Mais les violences de l'Etat Rakhine sont d'une toute autre nature.
Elles opposent, dans un des Etats les plus pauvres du pays, deux communautés entre lesquelles les tensions existent depuis des décennies et qui ont plongé dans la violence en juin, avec un bilan officiel total de plus de 200 morts mais qui est probablement sous-évalué.
L'opinion birmane exprime de façon quasi-unanime une grande hostilité à l'égard des Rohingyas, qui sont environ 800.000 dans l'Etat Rakhine, mais ne sont pas reconnus comme une des minorités officielles du pays.
AFP
Birmanie: carte de localisation de l'Etat de Rakhine, lieu de violences entre bouddhistes et musulmans
A l'inverse, la communauté internationale s'inquiète du sort réservé à ces musulmans apatrides et de l'impact de ces événements sur le processus d'ouverture de la Birmanie.
"Les attaques par des groupes d'autodéfense, les menaces ciblées et la rhétorique extrémiste doivent être arrêtées", a insisté le porte-parole du secrétaire général de l'ONU Ban Ki-moon dans une déclaration transmise par les Nations unies à Rangoun.
"Si ce n'est pas fait, le tissu social pourrait être endommagé de façon irréparable et le processus de réformes et d'ouverture actuellement mené par le gouvernement est susceptible d'être mis en péril", a-t-il ajouté, dénonçant l'exploitation de la haine par "des activistes et des éléments criminels".
Les Etats-Unis ont pour leur part exhorté "toutes les parties à faire preuve de retenue et à stopper immédiatement toutes les attaques", réclamant "de sérieux efforts pour aboutir à une réconciliation nationale en Birmanie".
Vendredi, le quotidien officiel anglophone New Light of Myanmar publiait un communiqué du bureau présidentiel dans lequel il promettait de ramener le calme.
"La communauté internationale observe les progrès en cours en Birmanie avec intérêt", a-t-il souligné, assurant que les "individus et organisations (qui) se livrent à des manipulations" seraient poursuivis.

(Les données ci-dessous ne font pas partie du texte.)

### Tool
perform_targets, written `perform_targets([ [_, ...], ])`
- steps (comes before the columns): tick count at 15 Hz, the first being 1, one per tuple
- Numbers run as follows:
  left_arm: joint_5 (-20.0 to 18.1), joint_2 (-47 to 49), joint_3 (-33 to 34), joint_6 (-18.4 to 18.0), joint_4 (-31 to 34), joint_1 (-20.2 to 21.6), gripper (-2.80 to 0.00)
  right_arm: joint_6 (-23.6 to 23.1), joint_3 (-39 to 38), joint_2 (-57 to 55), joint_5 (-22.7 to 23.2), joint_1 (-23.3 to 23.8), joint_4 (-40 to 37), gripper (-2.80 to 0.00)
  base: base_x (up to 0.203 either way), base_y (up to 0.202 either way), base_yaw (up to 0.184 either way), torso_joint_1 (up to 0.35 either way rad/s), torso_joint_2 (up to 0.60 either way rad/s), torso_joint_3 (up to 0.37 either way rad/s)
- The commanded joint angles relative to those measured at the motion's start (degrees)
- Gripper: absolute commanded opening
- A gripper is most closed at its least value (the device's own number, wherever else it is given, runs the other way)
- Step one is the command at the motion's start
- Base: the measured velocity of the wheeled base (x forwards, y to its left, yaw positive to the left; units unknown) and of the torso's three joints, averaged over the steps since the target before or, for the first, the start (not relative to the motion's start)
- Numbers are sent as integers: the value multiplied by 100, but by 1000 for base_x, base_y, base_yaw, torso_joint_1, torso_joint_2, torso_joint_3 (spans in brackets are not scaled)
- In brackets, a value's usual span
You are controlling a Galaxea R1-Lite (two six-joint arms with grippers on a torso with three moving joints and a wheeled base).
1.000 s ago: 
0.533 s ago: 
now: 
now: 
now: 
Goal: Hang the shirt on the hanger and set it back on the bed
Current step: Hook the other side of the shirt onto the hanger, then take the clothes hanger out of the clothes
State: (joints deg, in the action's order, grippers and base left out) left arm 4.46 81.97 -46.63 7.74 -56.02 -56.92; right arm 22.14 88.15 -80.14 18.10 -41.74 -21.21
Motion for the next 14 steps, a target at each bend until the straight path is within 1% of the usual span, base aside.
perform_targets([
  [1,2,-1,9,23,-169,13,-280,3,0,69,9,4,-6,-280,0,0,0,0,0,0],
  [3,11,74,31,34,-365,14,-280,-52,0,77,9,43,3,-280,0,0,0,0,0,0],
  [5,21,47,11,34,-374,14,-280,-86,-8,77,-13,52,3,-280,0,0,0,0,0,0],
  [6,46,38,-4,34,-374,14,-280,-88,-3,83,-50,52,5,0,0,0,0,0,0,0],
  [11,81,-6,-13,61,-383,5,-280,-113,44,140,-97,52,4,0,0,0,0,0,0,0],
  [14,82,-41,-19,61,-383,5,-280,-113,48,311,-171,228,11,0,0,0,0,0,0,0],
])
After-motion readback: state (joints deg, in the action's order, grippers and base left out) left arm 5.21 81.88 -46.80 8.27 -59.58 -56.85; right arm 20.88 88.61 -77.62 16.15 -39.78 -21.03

Dans ce contexte, les principales organisations musulmanes du pays ont annulé les célébrations de l'Aïd Al-Adha, l'une des plus importantes fêtes de l'islam, qui commençait vendredi.
Les violences font par ailleurs ressurgir le spectre de l'exil massif de Rohingyas, notamment vers la Malaisie, dans des proportions plus importantes que les années précédentes.
"Nous constatons déjà une augmentation du nombre de bateaux en partance, non seulement de Birmanie mais aussi du Bangladesh", a indiqué à l'AFP Vivian Tan, estimant que les violences allaient sans aucun doute multiplier les départs qui commencent en général à cette époque, à la fin de la saison des pluies.
Le Bangladesh voisin a de son côté renforcé ses patrouilles frontalières pour s'assurer qu'ils ne puissent pas entrer sur son territoire.